Chapter 51
CASSIE
It was weird, remembering something you didn’t really remember. Like grasping at a dream right after you wake up, some of the details barely there but already fading.
I thought I remembered the picture of the trees on the wall in the lobby, the blue chairs lined up instead of askew, a gray-haired women with glasses behind the desk with one leg.
I remembered the window too, remembered standing on tiptoe to look outside at the river, more visible because in my memory it was winter and most of the trees had lost their leaves.
“This is some spooky shit,” Jagger said as we made our way down the hall.
“I’m glad we came during the day,” I said.

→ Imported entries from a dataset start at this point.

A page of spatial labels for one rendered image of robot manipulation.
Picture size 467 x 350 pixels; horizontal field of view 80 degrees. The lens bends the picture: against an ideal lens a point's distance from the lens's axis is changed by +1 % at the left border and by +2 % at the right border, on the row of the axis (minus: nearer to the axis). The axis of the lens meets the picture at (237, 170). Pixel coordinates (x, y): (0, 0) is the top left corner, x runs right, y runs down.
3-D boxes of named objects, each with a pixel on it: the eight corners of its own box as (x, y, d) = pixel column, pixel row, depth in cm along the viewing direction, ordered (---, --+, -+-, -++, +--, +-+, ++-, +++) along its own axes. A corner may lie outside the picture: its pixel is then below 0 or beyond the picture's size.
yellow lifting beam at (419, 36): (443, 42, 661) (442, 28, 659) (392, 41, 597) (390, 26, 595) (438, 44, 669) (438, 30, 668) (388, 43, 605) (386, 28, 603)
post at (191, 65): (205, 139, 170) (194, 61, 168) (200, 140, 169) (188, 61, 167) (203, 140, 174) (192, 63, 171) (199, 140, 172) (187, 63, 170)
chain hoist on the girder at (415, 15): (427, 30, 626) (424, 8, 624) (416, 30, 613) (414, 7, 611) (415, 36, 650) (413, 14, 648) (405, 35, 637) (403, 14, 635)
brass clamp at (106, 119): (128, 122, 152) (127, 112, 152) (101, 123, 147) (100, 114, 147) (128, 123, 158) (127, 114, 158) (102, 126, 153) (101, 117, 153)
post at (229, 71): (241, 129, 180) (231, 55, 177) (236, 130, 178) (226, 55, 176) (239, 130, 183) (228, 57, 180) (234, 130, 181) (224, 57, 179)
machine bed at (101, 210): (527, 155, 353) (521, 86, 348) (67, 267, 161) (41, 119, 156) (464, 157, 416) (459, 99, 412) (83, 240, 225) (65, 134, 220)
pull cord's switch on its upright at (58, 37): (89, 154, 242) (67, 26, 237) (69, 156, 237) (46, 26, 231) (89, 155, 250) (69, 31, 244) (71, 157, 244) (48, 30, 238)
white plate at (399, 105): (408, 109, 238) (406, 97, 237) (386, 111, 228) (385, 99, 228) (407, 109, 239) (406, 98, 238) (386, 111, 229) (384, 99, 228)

Because it was spooky for me too.
I counted the doors according to Anna’s direction, but it wasn’t really necessary. I felt pulled toward my dad’s old office like… well, like a mouse hunting for cheese.
We stepped into it — fourth office on the right, just like Anna had said — and I was hit with another wave of memories.
My dad sitting behind a big desk, looking huge and handsome in a blue button-down shirt, the sleeves rolled up to reveal his forearms, dark eyes warm behind his glasses.
There had been a potted treeing the corner next to the window and two chairs in front of the desk, nicer than the blue ones in the lobby, and kind of wooden shelving unit had stood behind the deck.
“This is it,” I said. “I remember.”
The only thing left was the desk, probably too big for the average squatter to move. It wasn’t broken like the one in the lobby, but its wood surface was scarred with carvings.
H + B Forever.
Janey was here.
Can you hear me?
The last one sent a chill up my spine, and I thought of Rain.
Of Jasmine and Nia.
Can you hear me?
“You okay?” Jagger asked softly.
I nodded. “Yeah. They feel close here. My dad… my mom.”
I climbed on top of the desk and stretched to reach the foam panels in the drop ceiling. There were several over the desk, each one about a foot square, and I started pushing them upward, feeling around, looking for whatever my parents had left behind.
I was on the third panel, being around the dusty frame of the ceiling, when my fingers brushed against something: a lump contained in a smooth swath of paper.
Dust spilled around me as I pulled it out.
I coughed, my eyes watering, then looked down at the object in my hands.
An envelope not unlike the one Anna had sent me before her death.
Before her murder.
But this one was plain and unmarked.
I hopped off the desk and tore open the envelope, dumping the contents onto the desk.
There were only two things: a key and a mini-recorder, the kind journalists and writers used in old movies, before everyone used their phone for everything.
The key was nothing special, just a plain silver key, on the small side, with a thin metal key ring, the kind someone gave you when they expected to never see it again.
I picked up the voice recorder, my heart thumping.
“Might need new batteries,” Hawk said.
I pushed play and my mother’s voice — slow, like the batteries on the recorder were wearing down — filled the room.
“If you’ve found this, something has gone wrong.”
I turned it off, my stomach churning, my pulse racing.
“It’s my mom.” I needed to say it out loud.
A declaration that part of her was still here.
With me.
Hawks hand came down on my shoulder.
“We’ll take it home,” he said. “Listen to it there, are sure we have fresh batteries.”
I slipped the key on one back pocket of my jeans and put the recorder in the other.
And that was when we heard the sound of metal on concrete — a shuffle, a screech — from the end of the hall.